A little more than a year ago, I was just about ready to move on. I had my fill of Java, discontinued my shitty "programming language" (which was just a bunch of startsWith("<command> ") statements), and I was making a crappy little chat-bot thing with TCP support. In order to connect to it, I realized I should look into some other language which was easier with this task. So I turned my attention on Go.
So that I was. Finally exploring a new language after a very long time of being addicted to Java Swing. I never liked front-end development, but I thought it was needed. Oh boy I was wrong.
Somewhere there my friend tbodt popped along. He started asking a little about one of my applications, which drove me interested in working more on that application. I don't know when it happened, but after some time it was clear to me this tbodt person was a better, smarter and more knowledgable person than I'll ever be. And I was right, a year later I am a completely changed person thanks to him. Now I want to see if I can be my own tbodt:
Dear past self. In order to improve, here are a few tips.
- Font-end is trash. You don't like font-end development. You do it because you know that every user wants a GUI. That is incorrect, you're simply looking at the wrong target users. Start making terminal applications, it's way more fun.
- Abandon Windows. What you used to call "Linux" (when you actually meant "GNU/Linux". Linux is just the core of the operating system, the kernel. You still need the GNU operating system to actually make a working system). It isn't what everybody says it is, it's not a pro 1337 h4x0r operating system for edgy people. It's for everyone. It's better than Windows will ever be. Also, don't worry about your C: and D: drive. On GNU/Linux they're for some reason one drive. I still haven't figured out why, but I guess Windows is just drunk. Or maybe they're different partitions (parts of the drive which pretty much act like separate drives). What distribution? Ubuntu. But don't stay there forever. Make a separate /home partition so you can keep all your files when you reinstall your system, and then when you've been on Ubuntu for a while and feel bored with it you can switch to Arch Linux. You won't get bored with Arch. Also look into the i3 window manager. It isn't as empty and scary as it looks when you first start it. You just need to configure it some. If absolutely needed, watch some YouTube video on i3 to really get motivation. By the way, don't bother with trying to get nvidia drivers. They're literally broken. You'll just ruin your computer trying to uninstall them and reinstall the open source ones. Stick with the open source.

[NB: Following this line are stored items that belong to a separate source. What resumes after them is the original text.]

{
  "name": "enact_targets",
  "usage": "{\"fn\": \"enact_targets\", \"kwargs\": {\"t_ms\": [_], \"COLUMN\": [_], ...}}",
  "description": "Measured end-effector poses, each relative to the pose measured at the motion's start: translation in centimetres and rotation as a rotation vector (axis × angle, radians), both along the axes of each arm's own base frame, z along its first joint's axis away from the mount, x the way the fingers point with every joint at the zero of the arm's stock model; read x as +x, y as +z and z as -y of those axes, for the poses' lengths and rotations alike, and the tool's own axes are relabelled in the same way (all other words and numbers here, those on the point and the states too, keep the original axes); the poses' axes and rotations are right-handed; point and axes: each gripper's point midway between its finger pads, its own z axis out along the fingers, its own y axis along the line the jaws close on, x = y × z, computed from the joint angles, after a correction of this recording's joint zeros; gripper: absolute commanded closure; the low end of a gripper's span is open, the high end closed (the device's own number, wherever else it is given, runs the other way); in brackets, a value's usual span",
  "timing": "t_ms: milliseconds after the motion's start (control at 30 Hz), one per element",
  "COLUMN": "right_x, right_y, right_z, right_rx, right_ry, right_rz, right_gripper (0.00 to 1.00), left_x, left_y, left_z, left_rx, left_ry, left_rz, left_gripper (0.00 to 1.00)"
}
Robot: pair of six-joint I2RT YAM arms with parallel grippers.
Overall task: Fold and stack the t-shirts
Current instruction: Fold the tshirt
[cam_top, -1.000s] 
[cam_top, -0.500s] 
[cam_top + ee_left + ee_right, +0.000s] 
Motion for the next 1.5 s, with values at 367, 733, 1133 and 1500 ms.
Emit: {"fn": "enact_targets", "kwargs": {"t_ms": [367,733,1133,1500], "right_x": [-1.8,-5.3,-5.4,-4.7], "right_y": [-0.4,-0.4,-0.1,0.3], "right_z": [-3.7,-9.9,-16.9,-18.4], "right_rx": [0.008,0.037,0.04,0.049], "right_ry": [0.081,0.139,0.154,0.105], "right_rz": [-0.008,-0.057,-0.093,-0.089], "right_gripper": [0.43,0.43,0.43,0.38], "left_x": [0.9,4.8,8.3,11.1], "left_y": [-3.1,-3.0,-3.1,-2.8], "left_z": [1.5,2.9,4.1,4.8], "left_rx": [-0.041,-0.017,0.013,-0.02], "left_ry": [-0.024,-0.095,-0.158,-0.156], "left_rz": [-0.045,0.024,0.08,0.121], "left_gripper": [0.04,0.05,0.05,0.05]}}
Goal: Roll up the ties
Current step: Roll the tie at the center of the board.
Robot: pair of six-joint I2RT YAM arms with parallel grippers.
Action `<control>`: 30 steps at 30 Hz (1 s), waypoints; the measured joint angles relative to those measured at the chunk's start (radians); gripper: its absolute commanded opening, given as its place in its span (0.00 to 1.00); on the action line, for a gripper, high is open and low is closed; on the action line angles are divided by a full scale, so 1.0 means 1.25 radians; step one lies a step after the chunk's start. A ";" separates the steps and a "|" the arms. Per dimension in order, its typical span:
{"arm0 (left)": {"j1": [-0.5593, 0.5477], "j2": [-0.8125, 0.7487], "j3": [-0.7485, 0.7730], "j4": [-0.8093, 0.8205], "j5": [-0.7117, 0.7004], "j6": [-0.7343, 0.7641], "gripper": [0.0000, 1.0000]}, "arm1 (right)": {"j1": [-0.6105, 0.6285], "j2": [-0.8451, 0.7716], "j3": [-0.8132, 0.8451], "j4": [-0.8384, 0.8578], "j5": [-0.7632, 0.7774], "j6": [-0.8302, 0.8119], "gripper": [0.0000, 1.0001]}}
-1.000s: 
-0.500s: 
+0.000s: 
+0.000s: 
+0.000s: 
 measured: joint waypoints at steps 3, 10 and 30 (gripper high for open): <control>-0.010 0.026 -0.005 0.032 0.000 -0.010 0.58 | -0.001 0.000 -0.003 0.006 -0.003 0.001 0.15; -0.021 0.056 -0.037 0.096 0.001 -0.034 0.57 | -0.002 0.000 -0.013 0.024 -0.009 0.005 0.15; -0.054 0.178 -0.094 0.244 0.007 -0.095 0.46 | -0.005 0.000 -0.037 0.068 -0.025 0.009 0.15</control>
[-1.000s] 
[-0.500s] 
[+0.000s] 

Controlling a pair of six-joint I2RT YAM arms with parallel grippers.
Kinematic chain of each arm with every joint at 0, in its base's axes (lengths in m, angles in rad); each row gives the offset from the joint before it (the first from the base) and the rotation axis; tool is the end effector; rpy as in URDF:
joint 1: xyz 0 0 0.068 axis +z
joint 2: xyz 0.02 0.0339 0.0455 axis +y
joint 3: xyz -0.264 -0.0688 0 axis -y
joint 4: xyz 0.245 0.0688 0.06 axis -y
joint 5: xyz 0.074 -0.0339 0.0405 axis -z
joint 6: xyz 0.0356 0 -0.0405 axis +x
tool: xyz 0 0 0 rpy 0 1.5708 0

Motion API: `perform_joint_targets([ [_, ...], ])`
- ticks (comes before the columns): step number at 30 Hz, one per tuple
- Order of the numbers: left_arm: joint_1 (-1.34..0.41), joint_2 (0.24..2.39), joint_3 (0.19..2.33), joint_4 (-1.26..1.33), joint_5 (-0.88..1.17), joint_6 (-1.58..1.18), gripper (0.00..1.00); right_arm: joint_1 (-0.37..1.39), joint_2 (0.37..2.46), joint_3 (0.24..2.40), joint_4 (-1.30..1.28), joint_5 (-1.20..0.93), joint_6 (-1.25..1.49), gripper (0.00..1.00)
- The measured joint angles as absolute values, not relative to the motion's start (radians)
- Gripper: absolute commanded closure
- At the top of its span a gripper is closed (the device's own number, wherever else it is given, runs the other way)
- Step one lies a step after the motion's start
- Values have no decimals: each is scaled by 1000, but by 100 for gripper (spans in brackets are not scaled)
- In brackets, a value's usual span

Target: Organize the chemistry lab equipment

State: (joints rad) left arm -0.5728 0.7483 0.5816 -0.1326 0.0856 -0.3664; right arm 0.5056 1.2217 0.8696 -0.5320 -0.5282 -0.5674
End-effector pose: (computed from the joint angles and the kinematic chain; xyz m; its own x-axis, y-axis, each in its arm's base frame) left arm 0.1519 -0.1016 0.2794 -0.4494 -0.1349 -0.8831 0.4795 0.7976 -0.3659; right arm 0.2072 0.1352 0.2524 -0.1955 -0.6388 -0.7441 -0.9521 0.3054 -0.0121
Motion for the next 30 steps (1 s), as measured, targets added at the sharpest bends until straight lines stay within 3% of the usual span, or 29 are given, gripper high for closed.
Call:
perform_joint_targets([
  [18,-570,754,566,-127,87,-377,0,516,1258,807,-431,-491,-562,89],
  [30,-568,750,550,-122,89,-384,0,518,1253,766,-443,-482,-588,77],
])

- Finally learn what the |, &, ^ and ~ operators are!!! I know you've really wanted to know but never been able to learn. Don't worry, it's simple. Just take a look at the binary values.
2 | 1 = 3
because10 | 1 = 11
.5 | 3 = 7
because101 | 11 = 111
. It basically enables all bits from the second value in the first.~1
is -2 because00000001
inverted is11111110
. The reason it's 8 in length is because a byte is 8 bits in memory. And in memory, if the 1st bit is 1 that means it's a negative number, and starts subtracting everything from the max byte, 256. The rest you should be able to experment and learn on your own. - Abandon Java. This is the first time you'll really feel like staying. New languages look new and scary. You think you're confident with Java, and you doubt you'll ever be that confident with another language. You don't wanna throw away all your old skills for nothing. It isn't for nothing. You can fight through this. Stick with Go for a while, but don't stay. Go is just good to know, but it's not the end. Go forward. Get Rust. Rust is everything you've ever wanted. You can code with C-like performance and possibilities while still keeping built-in UTF-8 support, safe memory management. Also threading.
- Start with Git and GitHub. Sharing code isn't as bad as you think. Nobody will read and judge your code. Plus, people can already decompile it. Trying to hide your code does nothing. Trying to produce binaries for all systems is a pain (not so much with Java as any other language). You can just give them the source and they'll compile it for themselves. Also versioning is nice for example if you're implementing a new feature but decide you wanna roll the changes back.
- I know you think there isn't anything like "true multithreading". You think that computers are just shuffeling instructions. And that is partly correct. But most computers have multiple cores, so there is a chance that "data races" occur when accessing the same variable from different threads. That is where so called "Mutexes" come in. There are also "Atomic" variables for primitive types, which is what mutexes use under the hood. And yeah, you've been misusing Java's "AtomicX", thinking it's just a wrapper in order to edit a
final
field. - Learn what memory is. It's just a big pile of bytes. If you make the string "hi", that looks like 104, 105 plus a little extra information, depending on programming language. In C it would be [104, 105, 0] because 0 marks the end of a string. In most languages it would be something like [2, 104, 105], where the 2 shows the string length. And that's why pointers have "addresses". Because a pointer is just a number to a memory cell. Also, there are actually 2 different kinds of memory. Heap and stack. The heap is dynamic. That's where you can actually allocate more. Somebody correct me if I'm wrong with the following: The stack is faster to use, because it can never be resized. Once your program is started, you get the heap you ask for and then you can't make more. But yeah, in order to make your program faster, you don't need to do whatever you think you need to do. You just need to make sure to allocate less. Which Rust is awesome at.